ACTIVITY
Start at the line in the entries below that contains "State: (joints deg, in", stop at the line that contains "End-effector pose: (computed", and output exactly the lines in that span, both ends included.

[Saved entries]
*** Begin section ***

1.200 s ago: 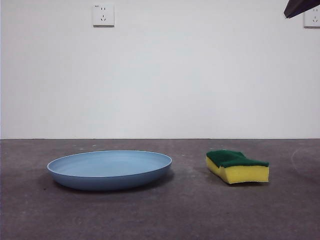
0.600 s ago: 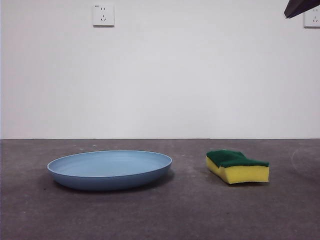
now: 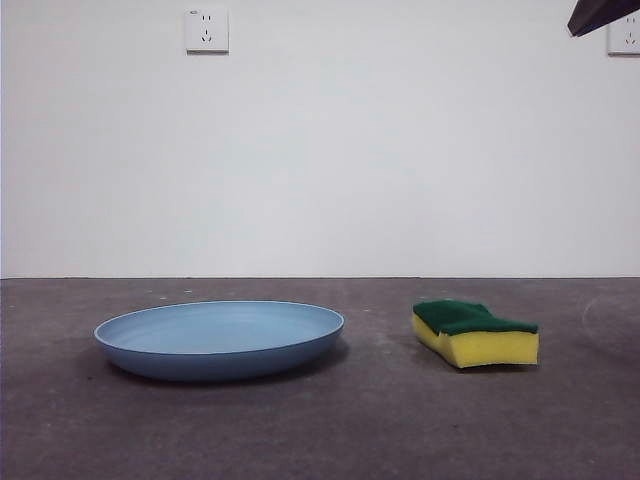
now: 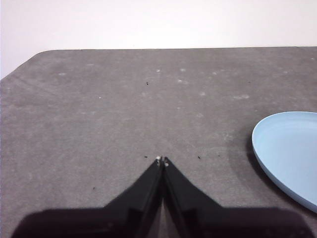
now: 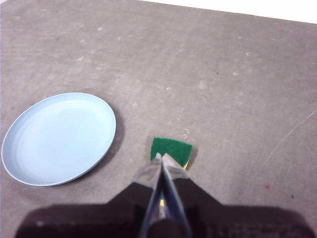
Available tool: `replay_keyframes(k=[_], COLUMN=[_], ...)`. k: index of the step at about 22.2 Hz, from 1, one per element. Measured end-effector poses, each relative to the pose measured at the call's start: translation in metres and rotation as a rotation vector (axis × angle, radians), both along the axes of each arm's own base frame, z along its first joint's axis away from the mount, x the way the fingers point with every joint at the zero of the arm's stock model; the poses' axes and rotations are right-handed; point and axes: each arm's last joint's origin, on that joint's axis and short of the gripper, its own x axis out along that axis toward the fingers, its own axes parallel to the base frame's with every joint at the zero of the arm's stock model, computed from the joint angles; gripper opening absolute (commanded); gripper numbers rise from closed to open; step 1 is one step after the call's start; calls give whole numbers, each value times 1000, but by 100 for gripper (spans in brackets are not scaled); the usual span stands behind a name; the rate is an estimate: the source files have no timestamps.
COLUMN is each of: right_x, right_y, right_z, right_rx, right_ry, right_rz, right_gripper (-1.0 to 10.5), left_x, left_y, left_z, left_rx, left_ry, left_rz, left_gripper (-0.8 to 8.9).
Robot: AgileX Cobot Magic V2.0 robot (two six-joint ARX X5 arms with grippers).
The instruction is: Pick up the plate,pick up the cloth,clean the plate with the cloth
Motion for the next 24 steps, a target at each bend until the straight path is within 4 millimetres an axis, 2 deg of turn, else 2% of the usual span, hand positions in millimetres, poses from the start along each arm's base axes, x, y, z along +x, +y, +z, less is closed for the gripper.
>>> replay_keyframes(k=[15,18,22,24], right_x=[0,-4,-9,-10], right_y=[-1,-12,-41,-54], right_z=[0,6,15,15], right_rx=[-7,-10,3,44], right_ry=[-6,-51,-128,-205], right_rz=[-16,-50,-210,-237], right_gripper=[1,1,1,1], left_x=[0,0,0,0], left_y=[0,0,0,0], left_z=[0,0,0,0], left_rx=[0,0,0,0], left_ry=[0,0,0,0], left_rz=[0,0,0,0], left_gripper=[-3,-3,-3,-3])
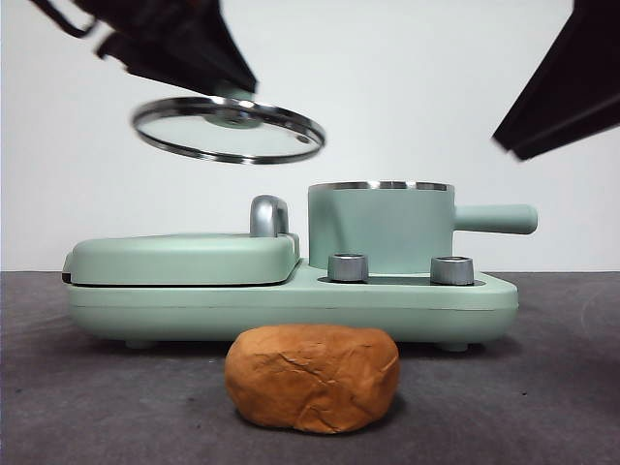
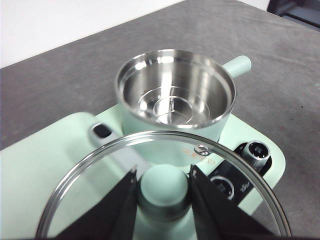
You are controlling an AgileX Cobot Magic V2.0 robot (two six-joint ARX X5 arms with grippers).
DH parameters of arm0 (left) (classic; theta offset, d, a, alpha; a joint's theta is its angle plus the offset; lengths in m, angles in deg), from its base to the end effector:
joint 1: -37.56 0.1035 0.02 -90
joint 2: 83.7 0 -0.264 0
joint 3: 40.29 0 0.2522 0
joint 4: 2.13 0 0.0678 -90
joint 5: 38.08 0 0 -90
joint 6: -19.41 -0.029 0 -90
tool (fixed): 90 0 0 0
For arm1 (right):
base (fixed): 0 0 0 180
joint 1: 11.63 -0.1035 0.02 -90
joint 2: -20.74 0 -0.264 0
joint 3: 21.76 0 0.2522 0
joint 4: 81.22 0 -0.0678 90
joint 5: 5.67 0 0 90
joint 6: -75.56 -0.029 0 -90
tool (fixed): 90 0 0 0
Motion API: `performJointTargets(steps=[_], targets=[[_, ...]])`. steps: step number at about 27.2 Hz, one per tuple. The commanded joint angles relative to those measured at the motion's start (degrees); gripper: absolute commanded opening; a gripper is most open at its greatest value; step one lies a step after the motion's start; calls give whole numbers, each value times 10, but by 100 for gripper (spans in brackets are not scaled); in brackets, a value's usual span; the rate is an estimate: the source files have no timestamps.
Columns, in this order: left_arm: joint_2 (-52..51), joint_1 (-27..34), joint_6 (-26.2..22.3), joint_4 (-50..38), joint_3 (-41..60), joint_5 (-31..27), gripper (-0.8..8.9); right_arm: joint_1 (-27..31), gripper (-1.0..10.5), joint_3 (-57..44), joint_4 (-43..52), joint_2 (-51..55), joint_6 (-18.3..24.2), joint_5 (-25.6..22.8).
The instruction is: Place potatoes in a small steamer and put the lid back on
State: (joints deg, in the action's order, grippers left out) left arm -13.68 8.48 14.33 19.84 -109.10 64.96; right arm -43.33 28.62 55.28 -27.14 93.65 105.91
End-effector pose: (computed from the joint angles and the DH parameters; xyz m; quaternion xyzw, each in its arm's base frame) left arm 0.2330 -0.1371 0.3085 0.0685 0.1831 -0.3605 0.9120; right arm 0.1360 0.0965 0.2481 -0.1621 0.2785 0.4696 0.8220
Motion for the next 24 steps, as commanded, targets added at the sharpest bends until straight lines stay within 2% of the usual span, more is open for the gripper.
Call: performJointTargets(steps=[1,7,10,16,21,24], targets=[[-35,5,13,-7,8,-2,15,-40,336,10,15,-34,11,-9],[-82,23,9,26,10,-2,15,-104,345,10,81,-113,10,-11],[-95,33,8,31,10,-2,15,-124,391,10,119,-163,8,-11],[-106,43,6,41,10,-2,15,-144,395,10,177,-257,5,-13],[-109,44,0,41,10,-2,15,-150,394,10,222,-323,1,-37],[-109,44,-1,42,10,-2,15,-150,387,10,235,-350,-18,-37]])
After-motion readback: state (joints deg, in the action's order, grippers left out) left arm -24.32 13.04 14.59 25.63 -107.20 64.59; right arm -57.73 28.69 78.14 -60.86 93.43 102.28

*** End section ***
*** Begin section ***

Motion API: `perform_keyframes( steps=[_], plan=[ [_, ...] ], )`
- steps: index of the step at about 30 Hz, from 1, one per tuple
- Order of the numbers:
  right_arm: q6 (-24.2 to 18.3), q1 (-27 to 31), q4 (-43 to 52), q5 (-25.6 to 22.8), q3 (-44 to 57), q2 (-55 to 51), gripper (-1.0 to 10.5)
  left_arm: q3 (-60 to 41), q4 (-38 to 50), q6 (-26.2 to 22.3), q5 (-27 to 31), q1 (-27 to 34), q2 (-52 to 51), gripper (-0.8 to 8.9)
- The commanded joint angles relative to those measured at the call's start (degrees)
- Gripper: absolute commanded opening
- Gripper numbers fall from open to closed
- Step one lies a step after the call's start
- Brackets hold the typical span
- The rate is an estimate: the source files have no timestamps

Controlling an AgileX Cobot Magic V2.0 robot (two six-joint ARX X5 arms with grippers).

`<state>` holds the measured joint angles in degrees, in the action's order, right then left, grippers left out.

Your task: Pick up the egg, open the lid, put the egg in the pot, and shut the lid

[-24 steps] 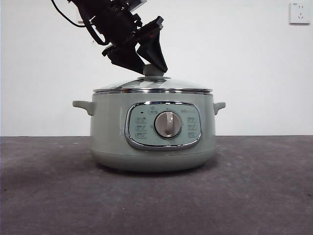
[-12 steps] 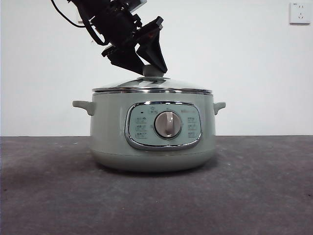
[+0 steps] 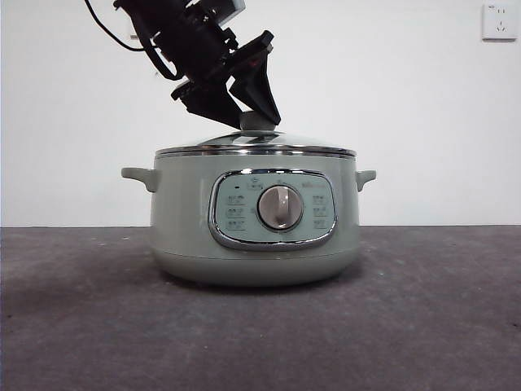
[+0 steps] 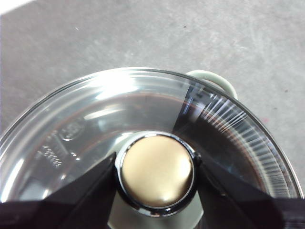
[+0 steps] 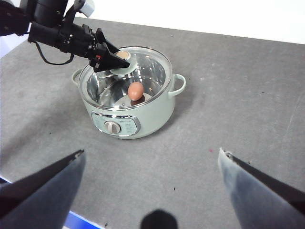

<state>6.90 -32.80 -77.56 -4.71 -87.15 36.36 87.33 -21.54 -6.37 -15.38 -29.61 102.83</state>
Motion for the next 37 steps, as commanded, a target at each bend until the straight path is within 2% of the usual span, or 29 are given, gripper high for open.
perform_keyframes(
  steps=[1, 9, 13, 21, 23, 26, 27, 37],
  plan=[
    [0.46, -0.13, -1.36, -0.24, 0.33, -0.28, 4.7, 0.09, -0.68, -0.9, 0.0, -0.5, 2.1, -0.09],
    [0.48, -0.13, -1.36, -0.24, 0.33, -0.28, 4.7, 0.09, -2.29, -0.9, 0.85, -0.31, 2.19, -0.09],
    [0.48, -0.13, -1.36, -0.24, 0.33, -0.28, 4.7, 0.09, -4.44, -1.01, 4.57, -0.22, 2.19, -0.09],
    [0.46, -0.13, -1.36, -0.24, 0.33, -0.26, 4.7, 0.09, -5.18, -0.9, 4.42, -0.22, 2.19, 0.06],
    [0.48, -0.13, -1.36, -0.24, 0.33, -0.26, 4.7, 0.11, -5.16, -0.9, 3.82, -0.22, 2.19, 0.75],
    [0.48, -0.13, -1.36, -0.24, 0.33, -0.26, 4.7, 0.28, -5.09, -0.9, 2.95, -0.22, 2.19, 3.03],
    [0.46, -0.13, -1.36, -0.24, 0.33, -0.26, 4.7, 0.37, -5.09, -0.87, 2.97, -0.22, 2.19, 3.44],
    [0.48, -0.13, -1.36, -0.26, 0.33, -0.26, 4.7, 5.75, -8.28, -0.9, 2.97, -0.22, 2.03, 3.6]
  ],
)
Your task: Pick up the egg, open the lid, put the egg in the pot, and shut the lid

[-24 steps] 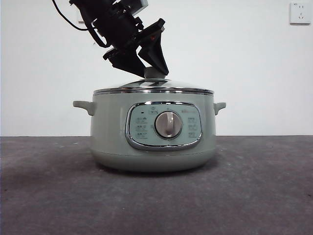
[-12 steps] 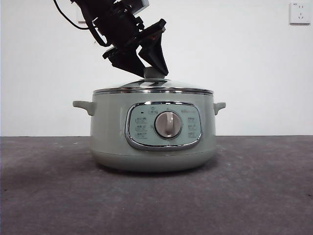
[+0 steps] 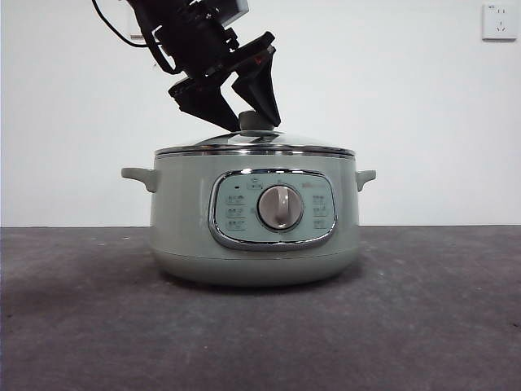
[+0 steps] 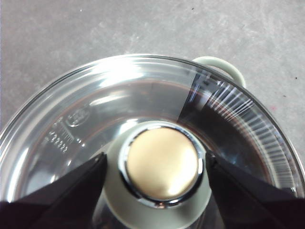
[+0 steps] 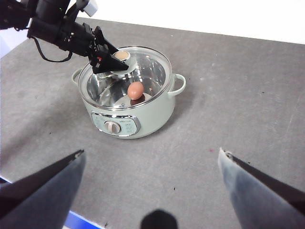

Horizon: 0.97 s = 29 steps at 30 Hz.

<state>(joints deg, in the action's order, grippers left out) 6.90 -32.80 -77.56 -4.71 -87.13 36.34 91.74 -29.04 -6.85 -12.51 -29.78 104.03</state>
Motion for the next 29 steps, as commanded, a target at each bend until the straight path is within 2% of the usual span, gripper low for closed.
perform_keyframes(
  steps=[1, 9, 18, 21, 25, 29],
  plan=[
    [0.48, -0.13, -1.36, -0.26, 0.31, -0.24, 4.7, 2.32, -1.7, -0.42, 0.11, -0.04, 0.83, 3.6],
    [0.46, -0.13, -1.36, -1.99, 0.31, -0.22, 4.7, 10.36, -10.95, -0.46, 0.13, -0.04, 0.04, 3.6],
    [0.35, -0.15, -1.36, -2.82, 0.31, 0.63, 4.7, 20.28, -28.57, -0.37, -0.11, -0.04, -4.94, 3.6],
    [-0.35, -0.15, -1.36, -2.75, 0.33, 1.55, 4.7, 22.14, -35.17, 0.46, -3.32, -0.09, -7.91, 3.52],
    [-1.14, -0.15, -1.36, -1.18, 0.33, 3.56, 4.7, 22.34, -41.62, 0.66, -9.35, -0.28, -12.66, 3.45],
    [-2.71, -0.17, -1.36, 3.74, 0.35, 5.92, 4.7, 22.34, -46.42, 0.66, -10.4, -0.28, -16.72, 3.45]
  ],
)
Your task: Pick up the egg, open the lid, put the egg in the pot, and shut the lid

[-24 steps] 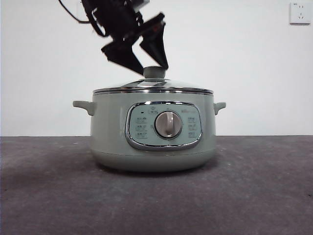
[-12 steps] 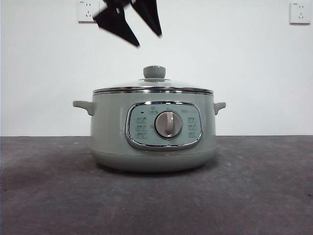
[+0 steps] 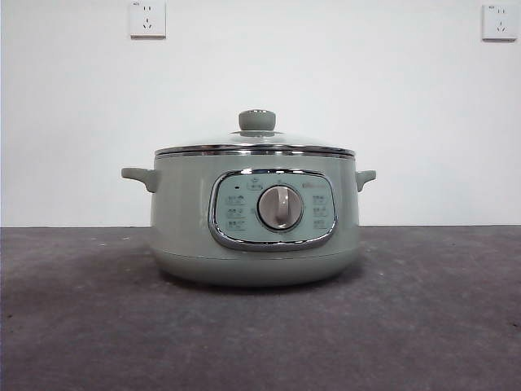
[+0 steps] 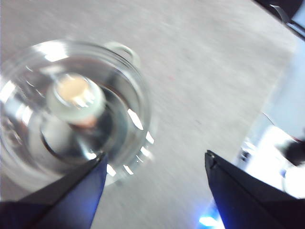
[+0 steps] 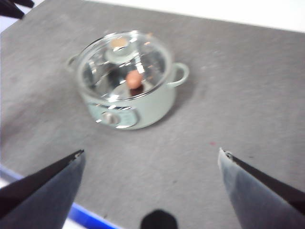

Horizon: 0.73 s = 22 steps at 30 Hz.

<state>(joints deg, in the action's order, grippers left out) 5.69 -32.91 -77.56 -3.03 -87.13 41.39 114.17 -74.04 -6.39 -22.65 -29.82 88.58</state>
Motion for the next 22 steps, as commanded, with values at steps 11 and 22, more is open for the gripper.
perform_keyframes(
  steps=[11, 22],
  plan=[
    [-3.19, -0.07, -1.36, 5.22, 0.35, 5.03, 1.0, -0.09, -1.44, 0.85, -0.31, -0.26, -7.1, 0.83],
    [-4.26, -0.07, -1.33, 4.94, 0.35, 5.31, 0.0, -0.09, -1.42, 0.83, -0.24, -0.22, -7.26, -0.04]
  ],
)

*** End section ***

EXERCISE OUTPUT
State: (joints deg, in the action's order, grippers left out) left arm -13.68 8.48 14.33 19.84 -109.10 64.96; right arm -43.33 28.62 55.28 -27.14 93.65 105.91
End-effector pose: (computed from the joint angles and the DH parameters; xyz m; quaternion xyzw, each in its arm's base frame) left arm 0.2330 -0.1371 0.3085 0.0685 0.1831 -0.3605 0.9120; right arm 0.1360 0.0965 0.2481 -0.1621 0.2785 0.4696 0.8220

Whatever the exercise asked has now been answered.